Rotamız Gümüşlük :) Yola çıktığımız günden beri Gülçin Gümüşlük diye sayıklamaktaydı. Ve zaten Gümüşlük' e geldiğimizi de Tavşan Adası'nı görür görmez bağırarak ilk haber veren o olmuştu. Ahhhh Ahh gerçekten de ne güzel yermiş Gümüşlük. Bunca yıl biz neden oradan bihaber olmuş ve mahrum kalmıştık...

Aslında Gümüşlük Belediye iskelesine (gezi teknelerindeki yardımsever miçolar sayesinde) ilk bağlandığımız anda, içinde gökkuşağından renkler barındıran, sevimli ve capcanlı bir yer olduğu o kadar da belli olmuyordu. Hatta bu yüzdendir ki 1 ya da 2 saat kadar uzun bir süreyi teknemizde temizlik yaparak ve kitap okuyarak geçirdik :(

O tahta iskeleyi geçip Gümüşlük topraklarına adım attığımız andan itibaren yavaş yavaş renklerin keşfine dalmış ve kendimizi unutmuştuk.

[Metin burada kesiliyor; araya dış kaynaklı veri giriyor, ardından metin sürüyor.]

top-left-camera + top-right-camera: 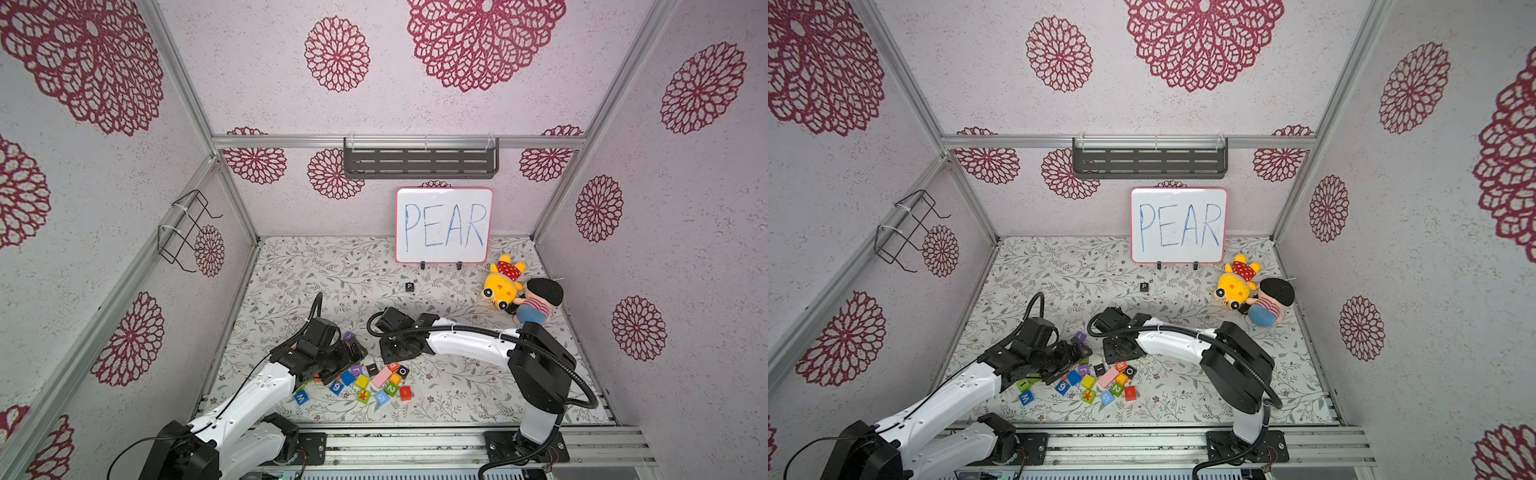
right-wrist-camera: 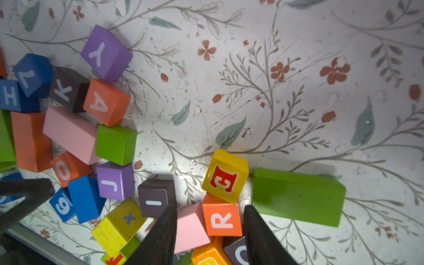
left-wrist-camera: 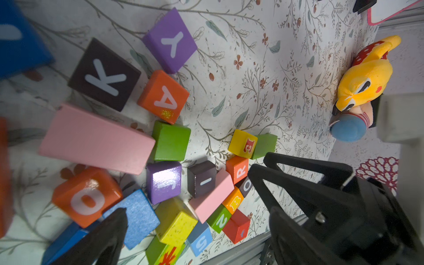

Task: Spell the uppercase word “pear” with letter blocks
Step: Pick up the letter block from the center of the board.

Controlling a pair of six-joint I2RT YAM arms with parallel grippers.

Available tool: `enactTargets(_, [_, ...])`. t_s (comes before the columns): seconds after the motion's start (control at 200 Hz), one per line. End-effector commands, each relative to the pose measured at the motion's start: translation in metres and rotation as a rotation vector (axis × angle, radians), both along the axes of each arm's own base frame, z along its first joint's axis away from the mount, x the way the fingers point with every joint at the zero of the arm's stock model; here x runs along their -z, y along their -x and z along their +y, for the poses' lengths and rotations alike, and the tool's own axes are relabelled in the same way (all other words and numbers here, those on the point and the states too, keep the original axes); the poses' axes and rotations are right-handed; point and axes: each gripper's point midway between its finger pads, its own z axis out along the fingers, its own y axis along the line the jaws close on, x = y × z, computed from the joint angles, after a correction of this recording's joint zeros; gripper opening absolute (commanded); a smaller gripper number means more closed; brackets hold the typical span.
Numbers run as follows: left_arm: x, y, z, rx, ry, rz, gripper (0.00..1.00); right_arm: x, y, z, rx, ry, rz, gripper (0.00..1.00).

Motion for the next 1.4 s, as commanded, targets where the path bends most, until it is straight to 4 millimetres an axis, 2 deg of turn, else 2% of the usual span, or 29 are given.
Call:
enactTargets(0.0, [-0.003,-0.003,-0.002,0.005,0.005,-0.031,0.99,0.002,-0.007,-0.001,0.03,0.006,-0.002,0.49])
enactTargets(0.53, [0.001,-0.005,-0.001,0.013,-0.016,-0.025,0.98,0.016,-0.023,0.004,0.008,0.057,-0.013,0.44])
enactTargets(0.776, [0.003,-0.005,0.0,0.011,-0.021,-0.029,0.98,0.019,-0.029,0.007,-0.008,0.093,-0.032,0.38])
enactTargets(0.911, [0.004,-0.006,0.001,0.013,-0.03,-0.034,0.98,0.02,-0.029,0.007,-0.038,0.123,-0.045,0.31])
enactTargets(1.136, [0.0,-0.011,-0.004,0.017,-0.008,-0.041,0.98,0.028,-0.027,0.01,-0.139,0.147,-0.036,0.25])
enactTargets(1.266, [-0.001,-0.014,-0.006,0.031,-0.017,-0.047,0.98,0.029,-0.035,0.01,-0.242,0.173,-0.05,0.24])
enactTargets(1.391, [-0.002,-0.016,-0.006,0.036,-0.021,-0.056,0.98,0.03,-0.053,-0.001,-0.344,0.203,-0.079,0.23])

Deniz kenarına vardığımızda saat 7 civarlarındaydı. Güneş hala tepedeydi ama artık yorgun düşmüştü ve yavaşça batmaktaydı.

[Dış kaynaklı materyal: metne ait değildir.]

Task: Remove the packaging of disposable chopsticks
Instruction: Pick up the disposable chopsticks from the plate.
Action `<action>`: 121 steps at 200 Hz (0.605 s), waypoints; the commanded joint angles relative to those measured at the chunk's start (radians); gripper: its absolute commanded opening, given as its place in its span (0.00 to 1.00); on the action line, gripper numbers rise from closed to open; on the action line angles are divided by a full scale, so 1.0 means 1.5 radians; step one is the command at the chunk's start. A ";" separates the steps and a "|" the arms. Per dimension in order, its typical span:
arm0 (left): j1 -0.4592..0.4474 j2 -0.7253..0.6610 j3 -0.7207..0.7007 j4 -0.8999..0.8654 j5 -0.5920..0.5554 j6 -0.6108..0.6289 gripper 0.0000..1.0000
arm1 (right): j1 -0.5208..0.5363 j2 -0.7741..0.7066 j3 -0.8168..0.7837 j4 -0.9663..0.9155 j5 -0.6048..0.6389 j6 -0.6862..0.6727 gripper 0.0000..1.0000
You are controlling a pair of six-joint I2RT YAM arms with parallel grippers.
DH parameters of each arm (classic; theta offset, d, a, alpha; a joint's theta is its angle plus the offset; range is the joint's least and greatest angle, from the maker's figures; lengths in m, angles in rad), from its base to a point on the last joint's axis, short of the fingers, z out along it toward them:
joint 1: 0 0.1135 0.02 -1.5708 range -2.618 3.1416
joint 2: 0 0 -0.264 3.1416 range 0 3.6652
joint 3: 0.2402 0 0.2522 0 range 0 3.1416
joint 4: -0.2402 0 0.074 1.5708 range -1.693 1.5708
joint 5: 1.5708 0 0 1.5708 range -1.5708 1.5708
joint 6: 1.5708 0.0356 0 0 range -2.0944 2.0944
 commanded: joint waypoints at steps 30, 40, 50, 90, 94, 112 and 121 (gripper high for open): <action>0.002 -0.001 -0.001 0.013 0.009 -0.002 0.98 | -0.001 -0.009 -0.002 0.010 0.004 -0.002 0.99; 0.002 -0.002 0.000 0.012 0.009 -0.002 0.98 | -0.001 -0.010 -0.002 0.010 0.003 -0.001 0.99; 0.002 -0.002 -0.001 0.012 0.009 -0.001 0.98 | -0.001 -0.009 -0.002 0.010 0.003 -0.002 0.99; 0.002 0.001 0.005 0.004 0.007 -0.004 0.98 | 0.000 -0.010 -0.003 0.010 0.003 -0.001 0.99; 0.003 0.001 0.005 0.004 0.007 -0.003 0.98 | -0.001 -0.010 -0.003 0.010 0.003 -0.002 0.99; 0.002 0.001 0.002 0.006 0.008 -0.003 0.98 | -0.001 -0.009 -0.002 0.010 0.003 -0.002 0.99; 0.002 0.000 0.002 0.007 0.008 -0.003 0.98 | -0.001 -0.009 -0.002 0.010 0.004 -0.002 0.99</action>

O saatlerde de bilirsiniz deniz amma güzel olur :) Ancak yemeğe geç kalacağımızı düşünüp vazgeçmiştik. Onun yerine nazik karımı kıyıda bırakarak, boynuna fotoğraf makinesini asmış ve gözlerimin içine ''Hadi baba!'' dercesine bakan kızımla paçalarımızı sıvıyarak Tavşan adasına doğru suya çıktık...

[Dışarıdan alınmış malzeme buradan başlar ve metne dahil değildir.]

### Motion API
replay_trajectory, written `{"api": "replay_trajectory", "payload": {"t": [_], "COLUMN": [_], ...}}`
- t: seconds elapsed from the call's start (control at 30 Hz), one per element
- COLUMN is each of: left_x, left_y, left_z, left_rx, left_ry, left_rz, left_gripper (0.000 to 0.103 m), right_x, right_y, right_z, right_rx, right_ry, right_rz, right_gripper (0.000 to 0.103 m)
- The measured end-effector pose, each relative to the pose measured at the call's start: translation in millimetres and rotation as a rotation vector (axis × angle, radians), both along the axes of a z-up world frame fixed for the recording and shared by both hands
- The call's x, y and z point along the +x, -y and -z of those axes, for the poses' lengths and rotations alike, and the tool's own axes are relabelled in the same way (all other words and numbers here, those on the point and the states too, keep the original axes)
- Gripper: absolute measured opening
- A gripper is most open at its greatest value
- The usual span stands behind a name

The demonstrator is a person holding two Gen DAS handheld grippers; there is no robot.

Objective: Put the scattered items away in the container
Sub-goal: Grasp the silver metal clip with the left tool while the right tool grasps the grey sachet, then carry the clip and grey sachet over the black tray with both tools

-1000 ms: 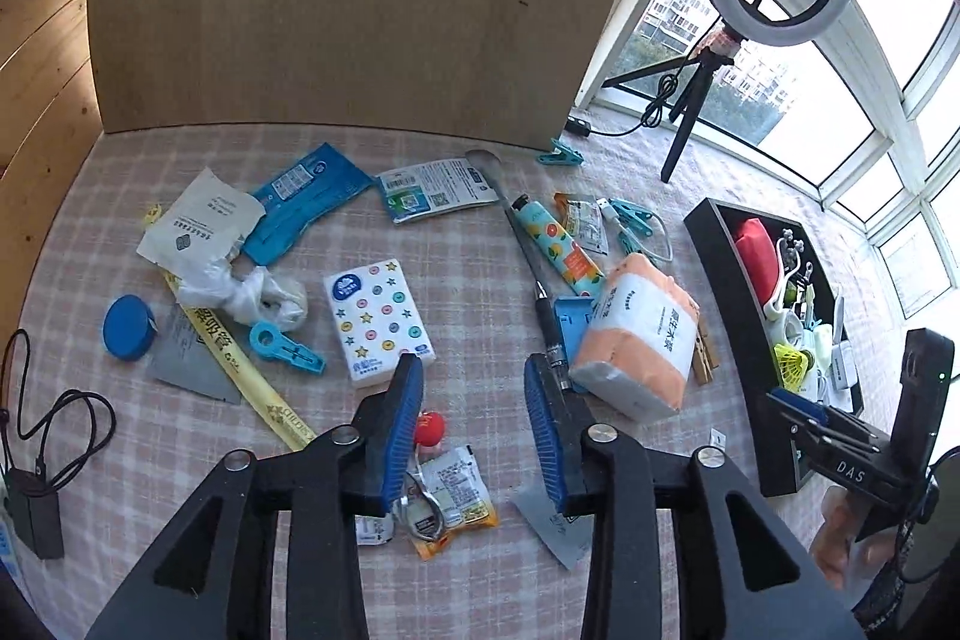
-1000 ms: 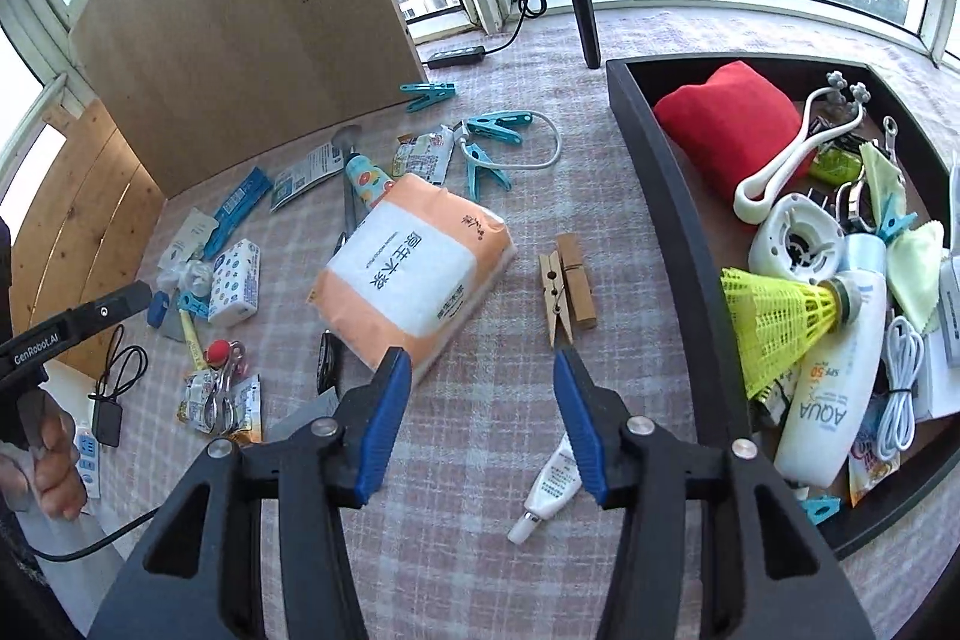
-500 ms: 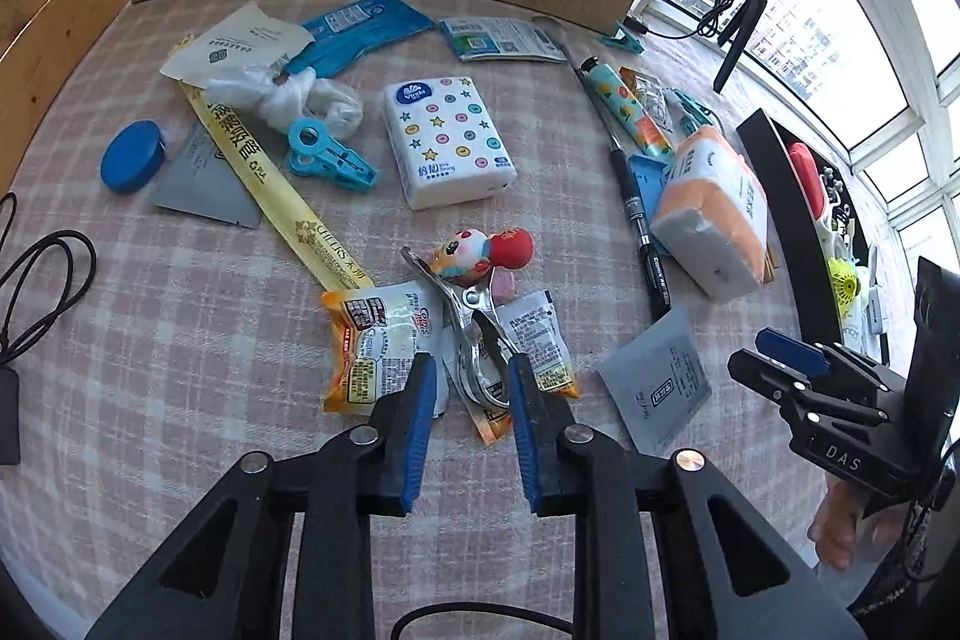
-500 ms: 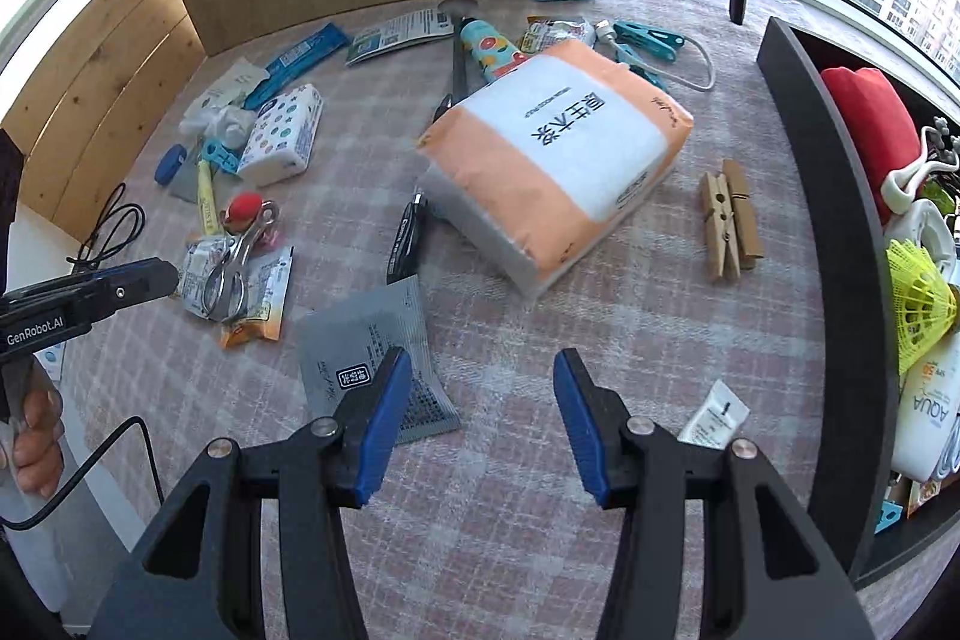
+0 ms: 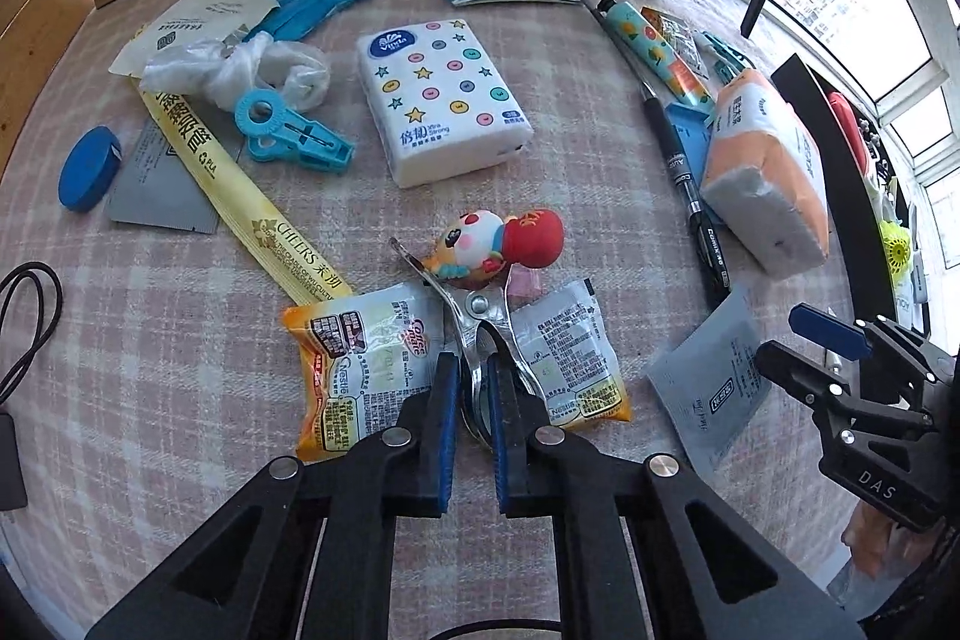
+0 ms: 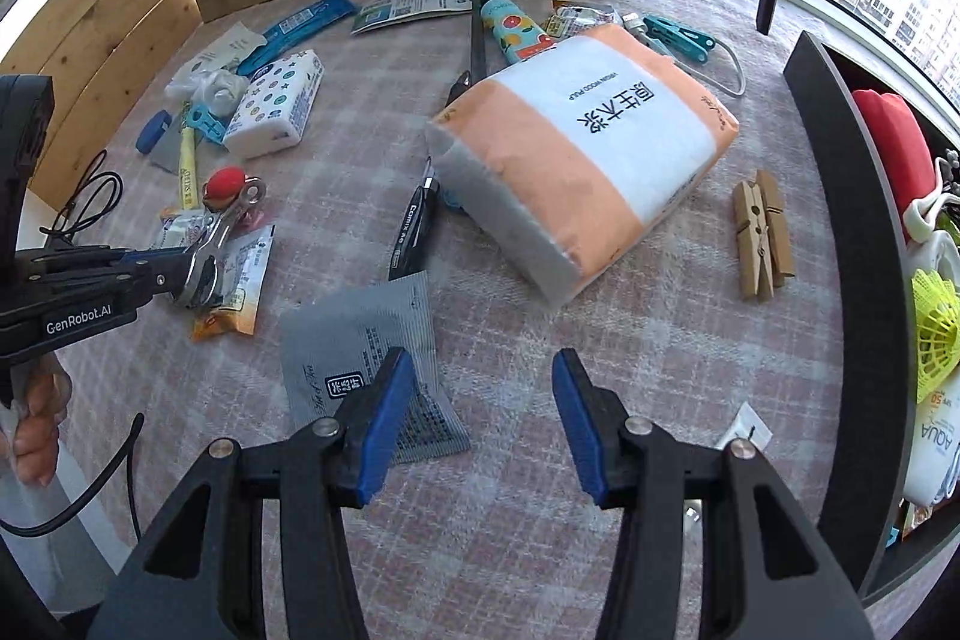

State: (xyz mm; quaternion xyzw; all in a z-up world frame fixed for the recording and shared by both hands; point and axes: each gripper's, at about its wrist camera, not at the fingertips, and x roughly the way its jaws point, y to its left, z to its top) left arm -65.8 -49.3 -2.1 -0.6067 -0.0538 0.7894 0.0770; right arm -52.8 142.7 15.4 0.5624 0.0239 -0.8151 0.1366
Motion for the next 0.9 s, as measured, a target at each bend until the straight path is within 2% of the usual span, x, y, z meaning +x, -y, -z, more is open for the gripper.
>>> {"api": "replay_trajectory", "payload": {"t": [0.13, 0.3, 0.4, 0.47, 0.57, 0.67, 0.77, 0.9], "left_x": [0.1, 2.3, 5.1, 6.8, 7.7, 12.0, 18.5, 16.7], "left_y": [-7.1, -3.8, 0.0, 2.4, 3.7, 7.7, 14.6, 21.3], "left_z": [0.7, 1.6, 2.4, 2.9, 2.2, -2.2, -9.3, -23.8], "left_rx": [-0.02, 0.017, 0.042, 0.054, 0.062, 0.068, 0.085, 0.145], "left_ry": [-0.016, -0.014, -0.007, -0.004, -0.005, -0.012, -0.021, -0.034], "left_rz": [0.021, 0.005, -0.004, -0.011, -0.017, -0.019, -0.016, -0.018], "left_gripper": [0.007, 0.006, 0.006, 0.006, 0.005, 0.005, 0.005, 0.005], "right_x": [-6.9, -7.9, -6.0, -3.7, -1.6, -1.2, 2.3, 6.2], "right_y": [6.2, 11.6, 13.3, 14.3, 14.7, 8.6, 2.8, -2.1], "right_z": [7.5, 7.4, 6.5, 6.4, 5.0, 0.0, -9.3, -21.3], "right_rx": [-0.011, -0.026, -0.033, -0.054, -0.048, -0.098, -0.103, -0.11], "right_ry": [0.024, 0.022, 0.024, 0.029, 0.02, 0.025, -0.002, -0.035], "right_rz": [-0.016, -0.043, -0.064, -0.081, -0.068, -0.038, -0.017, -0.002], "right_gripper": [0.048, 0.048, 0.043, 0.021, 0.014, 0.01, 0.009, 0.009]}}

Ve benim elimde yine kamera :) ve tahmin edin? Ben yine o tarihi kalıntıları, adadaki tavşanları, dilek ağaçlarını ve o güzelim Gümüşlük manzarasını çektiğimi sanarak bütün adayı, elimde kamera gezdim :))))) Neyse ki Gülçin'in makinesi yine görevdeydi.















Anakaraya döndüğümüzde, kıyı boyunca bir sürü lokanta gezdik. En sonunda aradığımız şeyleri bulduğumuz bir yere oturduk. Yorgun güneş dağlar ardında dinlenmekteydi... Kıyı boyunca yanan kabaklardan gökkuşağı renkleri saçılıyordu karanlık sulara...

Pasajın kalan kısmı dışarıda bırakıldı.